● EXERCISE:
All lines from the one with "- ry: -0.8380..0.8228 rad" through the last line of the data below should be copied exactly; please add nothing.

● DATA EXCERPT:
--*--
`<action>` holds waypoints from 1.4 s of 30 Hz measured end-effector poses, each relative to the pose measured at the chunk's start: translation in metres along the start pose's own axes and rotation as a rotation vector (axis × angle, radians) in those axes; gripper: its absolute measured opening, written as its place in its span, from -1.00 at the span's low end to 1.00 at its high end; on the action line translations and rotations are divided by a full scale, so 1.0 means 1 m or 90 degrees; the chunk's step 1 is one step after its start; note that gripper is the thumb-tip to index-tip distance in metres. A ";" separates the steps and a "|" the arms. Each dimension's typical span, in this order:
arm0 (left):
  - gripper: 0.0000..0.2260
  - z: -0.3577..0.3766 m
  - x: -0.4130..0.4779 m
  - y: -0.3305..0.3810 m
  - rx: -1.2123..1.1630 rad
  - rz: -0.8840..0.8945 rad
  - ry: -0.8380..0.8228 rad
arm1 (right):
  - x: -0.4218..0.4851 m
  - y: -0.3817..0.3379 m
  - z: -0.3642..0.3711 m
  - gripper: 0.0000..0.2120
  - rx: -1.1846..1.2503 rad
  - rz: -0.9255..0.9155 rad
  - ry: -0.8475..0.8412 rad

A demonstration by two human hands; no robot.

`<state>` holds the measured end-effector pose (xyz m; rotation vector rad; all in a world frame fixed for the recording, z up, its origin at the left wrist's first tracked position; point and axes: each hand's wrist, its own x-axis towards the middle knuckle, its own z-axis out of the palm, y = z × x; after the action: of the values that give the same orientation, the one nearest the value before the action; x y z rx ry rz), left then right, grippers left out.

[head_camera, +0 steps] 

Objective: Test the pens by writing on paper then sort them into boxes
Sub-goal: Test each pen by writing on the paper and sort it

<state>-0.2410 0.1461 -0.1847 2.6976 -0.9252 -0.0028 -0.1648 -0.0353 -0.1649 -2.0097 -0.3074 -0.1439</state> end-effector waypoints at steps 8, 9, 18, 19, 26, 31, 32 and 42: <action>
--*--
● ANSWER FOR THE TASK:
  - ry: -0.8380..0.8228 rad
arm1 (right):
  - x: -0.4218..0.4851 m
  - y: -0.3817..0.3379 m
  - z: -0.3642..0.3711 m
  - gripper: 0.0000..0.2120
  - rx: -1.1846..1.2503 rad
  - rz: -0.9255..0.9155 rad
  - ry: -0.8475..0.8412 rad

A demonstration by two human hands; no robot.

`<state>` holds the measured end-effector pose (xyz m; rotation vector rad; all in a world frame fixed for the recording, z up, its origin at the left wrist's first tracked position; point and axes: each hand's wrist, its own x-axis towards the middle knuckle, its own z-axis out of the palm, y = z × x; after the action: of the values that give the same orientation, the one nearest the value before the action; x y z rx ry rz), left then right, grippers left out.

[head_camera, +0 steps] 

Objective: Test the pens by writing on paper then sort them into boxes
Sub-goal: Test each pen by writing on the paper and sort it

<state>-0.2410 0.1461 -0.1847 2.6976 -0.9252 -0.0028 -0.1648 -0.0353 -0.1649 -2.0097 -0.3074 -0.1439</state> end-effector waypoints at steps 8, 9, 18, 19, 26, 31, 32 and 42: <action>

The given output is complete.